THE TASK:
Within the records below, repeat each line exactly but keep every picture out of the copy.
*** Opening AVAILABLE DATA ***
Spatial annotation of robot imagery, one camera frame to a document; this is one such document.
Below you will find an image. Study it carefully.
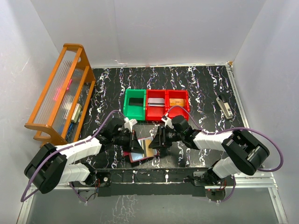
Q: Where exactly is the red leather card holder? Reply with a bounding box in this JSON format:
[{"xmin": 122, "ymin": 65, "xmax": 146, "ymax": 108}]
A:
[{"xmin": 123, "ymin": 136, "xmax": 159, "ymax": 164}]

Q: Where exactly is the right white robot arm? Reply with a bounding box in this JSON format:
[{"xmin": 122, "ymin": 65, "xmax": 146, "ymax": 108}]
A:
[{"xmin": 149, "ymin": 115, "xmax": 270, "ymax": 185}]

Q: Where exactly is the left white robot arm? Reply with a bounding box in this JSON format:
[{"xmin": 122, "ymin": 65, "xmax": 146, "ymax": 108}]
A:
[{"xmin": 24, "ymin": 118, "xmax": 144, "ymax": 194}]

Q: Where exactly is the orange card in bin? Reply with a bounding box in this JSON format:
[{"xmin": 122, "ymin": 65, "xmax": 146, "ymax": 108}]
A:
[{"xmin": 169, "ymin": 98, "xmax": 186, "ymax": 107}]

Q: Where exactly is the grey striped card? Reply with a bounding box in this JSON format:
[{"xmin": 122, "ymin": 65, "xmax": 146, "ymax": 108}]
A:
[{"xmin": 148, "ymin": 98, "xmax": 165, "ymax": 107}]

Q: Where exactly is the red bin right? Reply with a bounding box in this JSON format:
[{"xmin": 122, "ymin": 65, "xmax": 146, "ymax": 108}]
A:
[{"xmin": 166, "ymin": 90, "xmax": 190, "ymax": 120}]

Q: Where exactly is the red bin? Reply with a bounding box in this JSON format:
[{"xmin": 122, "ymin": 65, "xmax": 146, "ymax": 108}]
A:
[
  {"xmin": 145, "ymin": 89, "xmax": 166, "ymax": 122},
  {"xmin": 166, "ymin": 90, "xmax": 190, "ymax": 120}
]

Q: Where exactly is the green plastic bin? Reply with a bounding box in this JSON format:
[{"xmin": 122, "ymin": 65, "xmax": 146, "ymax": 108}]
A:
[{"xmin": 123, "ymin": 89, "xmax": 146, "ymax": 121}]

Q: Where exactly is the red bin left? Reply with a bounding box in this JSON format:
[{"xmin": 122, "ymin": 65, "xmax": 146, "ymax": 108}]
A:
[{"xmin": 145, "ymin": 89, "xmax": 166, "ymax": 122}]

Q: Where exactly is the beige box in rack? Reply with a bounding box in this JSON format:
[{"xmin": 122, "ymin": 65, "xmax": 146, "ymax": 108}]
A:
[{"xmin": 71, "ymin": 103, "xmax": 82, "ymax": 123}]

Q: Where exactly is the black grey stapler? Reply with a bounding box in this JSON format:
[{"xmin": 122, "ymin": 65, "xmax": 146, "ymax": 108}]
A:
[{"xmin": 216, "ymin": 93, "xmax": 233, "ymax": 119}]

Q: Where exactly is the orange wooden rack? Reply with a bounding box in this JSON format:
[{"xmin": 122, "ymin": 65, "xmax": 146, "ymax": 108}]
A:
[{"xmin": 25, "ymin": 43, "xmax": 96, "ymax": 145}]

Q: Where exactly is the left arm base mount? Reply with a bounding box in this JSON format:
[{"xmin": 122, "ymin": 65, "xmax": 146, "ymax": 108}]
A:
[{"xmin": 69, "ymin": 172, "xmax": 111, "ymax": 204}]

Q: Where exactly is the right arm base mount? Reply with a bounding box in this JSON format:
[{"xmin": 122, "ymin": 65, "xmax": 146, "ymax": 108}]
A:
[{"xmin": 190, "ymin": 171, "xmax": 236, "ymax": 199}]

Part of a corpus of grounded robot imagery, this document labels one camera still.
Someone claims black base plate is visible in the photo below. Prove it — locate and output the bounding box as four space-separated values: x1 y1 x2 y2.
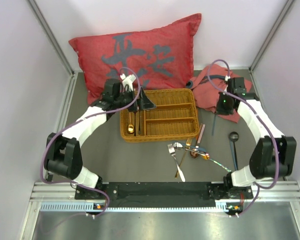
74 181 253 203

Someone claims pink handled spoon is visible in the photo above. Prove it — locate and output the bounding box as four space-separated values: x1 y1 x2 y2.
195 123 206 148

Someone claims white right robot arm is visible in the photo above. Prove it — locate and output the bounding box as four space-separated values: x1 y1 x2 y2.
216 76 297 198

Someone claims pink crumpled cloth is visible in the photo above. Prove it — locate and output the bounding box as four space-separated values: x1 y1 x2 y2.
186 64 240 114

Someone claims purple cable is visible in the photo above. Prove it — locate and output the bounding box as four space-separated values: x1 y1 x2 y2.
206 59 281 218
39 67 141 186

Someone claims aluminium front rail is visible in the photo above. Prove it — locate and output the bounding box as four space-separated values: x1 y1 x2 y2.
30 181 300 213

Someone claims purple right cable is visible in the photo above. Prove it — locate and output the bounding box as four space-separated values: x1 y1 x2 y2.
206 59 281 218

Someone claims gold fork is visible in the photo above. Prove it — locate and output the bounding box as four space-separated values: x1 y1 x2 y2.
173 138 192 178

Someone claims copper spoon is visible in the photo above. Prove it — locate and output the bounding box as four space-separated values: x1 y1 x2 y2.
189 149 200 159

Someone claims silver fork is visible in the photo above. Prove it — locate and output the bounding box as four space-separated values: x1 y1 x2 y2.
167 144 186 182

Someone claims black round spoon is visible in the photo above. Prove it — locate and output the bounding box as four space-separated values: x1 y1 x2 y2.
228 131 239 171

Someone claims black oval spoon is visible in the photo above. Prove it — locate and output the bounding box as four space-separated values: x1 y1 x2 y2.
137 110 141 136

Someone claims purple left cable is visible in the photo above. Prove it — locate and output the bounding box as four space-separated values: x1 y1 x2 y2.
39 67 141 186

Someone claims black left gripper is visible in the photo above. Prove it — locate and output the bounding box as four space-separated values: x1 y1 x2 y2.
114 86 156 112

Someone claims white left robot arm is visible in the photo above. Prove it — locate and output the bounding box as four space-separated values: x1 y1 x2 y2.
43 73 156 199

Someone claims blue chopstick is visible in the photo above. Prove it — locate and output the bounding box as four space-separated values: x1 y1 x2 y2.
211 114 217 136

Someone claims red cushion with characters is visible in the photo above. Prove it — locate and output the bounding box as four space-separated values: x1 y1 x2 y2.
69 13 202 104

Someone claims wicker cutlery tray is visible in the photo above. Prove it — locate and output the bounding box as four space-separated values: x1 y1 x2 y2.
120 88 200 143

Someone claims gold spoon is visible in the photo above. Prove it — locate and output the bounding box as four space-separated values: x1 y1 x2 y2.
127 112 136 136
*** Closing AVAILABLE DATA ***
WRITTEN ANSWER:
Spatial annotation of robot imagery, one camera frame to a document; this is one such document.
Below you will find an image. Study it carefully.
Q: Where exactly is the red leather card holder? Reply with a bounding box in this JSON format:
[{"xmin": 122, "ymin": 65, "xmax": 146, "ymax": 108}]
A:
[{"xmin": 123, "ymin": 136, "xmax": 159, "ymax": 164}]

Q: Where exactly is the right white robot arm? Reply with a bounding box in this JSON format:
[{"xmin": 122, "ymin": 65, "xmax": 146, "ymax": 108}]
A:
[{"xmin": 149, "ymin": 115, "xmax": 270, "ymax": 185}]

Q: Where exactly is the left white robot arm? Reply with a bounding box in this JSON format:
[{"xmin": 122, "ymin": 65, "xmax": 146, "ymax": 108}]
A:
[{"xmin": 24, "ymin": 118, "xmax": 144, "ymax": 194}]

Q: Where exactly is the orange card in bin? Reply with a bounding box in this JSON format:
[{"xmin": 122, "ymin": 65, "xmax": 146, "ymax": 108}]
A:
[{"xmin": 169, "ymin": 98, "xmax": 186, "ymax": 107}]

Q: Where exactly is the grey striped card? Reply with a bounding box in this JSON format:
[{"xmin": 122, "ymin": 65, "xmax": 146, "ymax": 108}]
A:
[{"xmin": 148, "ymin": 98, "xmax": 165, "ymax": 107}]

Q: Where exactly is the red bin right? Reply with a bounding box in this JSON format:
[{"xmin": 122, "ymin": 65, "xmax": 146, "ymax": 108}]
A:
[{"xmin": 166, "ymin": 90, "xmax": 190, "ymax": 120}]

Q: Where exactly is the red bin? Reply with a bounding box in this JSON format:
[{"xmin": 122, "ymin": 65, "xmax": 146, "ymax": 108}]
A:
[
  {"xmin": 145, "ymin": 89, "xmax": 166, "ymax": 122},
  {"xmin": 166, "ymin": 90, "xmax": 190, "ymax": 120}
]

Q: Where exactly is the green plastic bin? Reply with a bounding box in this JSON format:
[{"xmin": 122, "ymin": 65, "xmax": 146, "ymax": 108}]
A:
[{"xmin": 123, "ymin": 89, "xmax": 146, "ymax": 121}]

Q: Where exactly is the red bin left? Reply with a bounding box in this JSON format:
[{"xmin": 122, "ymin": 65, "xmax": 146, "ymax": 108}]
A:
[{"xmin": 145, "ymin": 89, "xmax": 166, "ymax": 122}]

Q: Where exactly is the beige box in rack? Reply with a bounding box in this JSON format:
[{"xmin": 122, "ymin": 65, "xmax": 146, "ymax": 108}]
A:
[{"xmin": 71, "ymin": 103, "xmax": 82, "ymax": 123}]

Q: Where exactly is the black grey stapler? Reply with a bounding box in this JSON format:
[{"xmin": 122, "ymin": 65, "xmax": 146, "ymax": 108}]
A:
[{"xmin": 216, "ymin": 93, "xmax": 233, "ymax": 119}]

Q: Where exactly is the orange wooden rack? Reply with a bounding box in this JSON format:
[{"xmin": 122, "ymin": 65, "xmax": 146, "ymax": 108}]
A:
[{"xmin": 25, "ymin": 43, "xmax": 96, "ymax": 145}]

Q: Where exactly is the left arm base mount? Reply with a bounding box in this JSON format:
[{"xmin": 122, "ymin": 65, "xmax": 146, "ymax": 108}]
A:
[{"xmin": 69, "ymin": 172, "xmax": 111, "ymax": 204}]

Q: Where exactly is the right arm base mount? Reply with a bounding box in this JSON format:
[{"xmin": 122, "ymin": 65, "xmax": 146, "ymax": 108}]
A:
[{"xmin": 190, "ymin": 171, "xmax": 236, "ymax": 199}]

Part of a corpus of grounded robot imagery, this document labels one camera still.
Someone claims black base plate is visible in the photo below. Prove it — locate and output the bounding box as four space-separated values: x1 y1 x2 y2.
74 181 253 203

Someone claims pink handled spoon is visible in the photo above. Prove it — locate and output the bounding box as four space-separated values: x1 y1 x2 y2.
195 123 206 148

Someone claims white right robot arm is visible in the photo above. Prove it — locate and output the bounding box as four space-separated values: x1 y1 x2 y2.
216 76 297 198

Someone claims pink crumpled cloth is visible in the photo above. Prove it — locate and output the bounding box as four space-separated values: x1 y1 x2 y2.
186 64 240 114

Someone claims purple cable is visible in the photo above. Prove it — locate and output the bounding box as four space-separated values: x1 y1 x2 y2.
206 59 281 218
39 67 141 186

Someone claims aluminium front rail is visible in the photo above. Prove it — locate and output the bounding box as four space-separated values: x1 y1 x2 y2.
30 181 300 213

Someone claims purple right cable is visible in the photo above. Prove it — locate and output the bounding box as four space-separated values: x1 y1 x2 y2.
206 59 281 218

Someone claims gold fork is visible in the photo above. Prove it — locate and output the bounding box as four space-separated values: x1 y1 x2 y2.
173 138 192 178

Someone claims copper spoon is visible in the photo above. Prove it — locate and output the bounding box as four space-separated values: x1 y1 x2 y2.
189 149 200 159

Someone claims silver fork is visible in the photo above. Prove it — locate and output the bounding box as four space-separated values: x1 y1 x2 y2.
167 144 186 182

Someone claims black round spoon is visible in the photo above. Prove it — locate and output the bounding box as four space-separated values: x1 y1 x2 y2.
228 131 239 171

Someone claims black oval spoon is visible in the photo above. Prove it — locate and output the bounding box as four space-separated values: x1 y1 x2 y2.
137 110 141 136

Someone claims purple left cable is visible in the photo above. Prove it — locate and output the bounding box as four space-separated values: x1 y1 x2 y2.
39 67 141 186

Someone claims black left gripper is visible in the photo above. Prove it — locate and output the bounding box as four space-separated values: x1 y1 x2 y2.
114 86 156 112

Someone claims white left robot arm is visible in the photo above. Prove it — locate and output the bounding box as four space-separated values: x1 y1 x2 y2.
43 73 156 199

Someone claims blue chopstick is visible in the photo above. Prove it — locate and output the bounding box as four space-separated values: x1 y1 x2 y2.
211 114 217 136

Someone claims red cushion with characters is visible in the photo above. Prove it — locate and output the bounding box as four space-separated values: x1 y1 x2 y2.
69 13 202 104

Someone claims wicker cutlery tray is visible in the photo above. Prove it — locate and output the bounding box as four space-separated values: x1 y1 x2 y2.
120 88 200 143

Someone claims gold spoon is visible in the photo above. Prove it — locate and output the bounding box as four space-separated values: x1 y1 x2 y2.
127 112 136 136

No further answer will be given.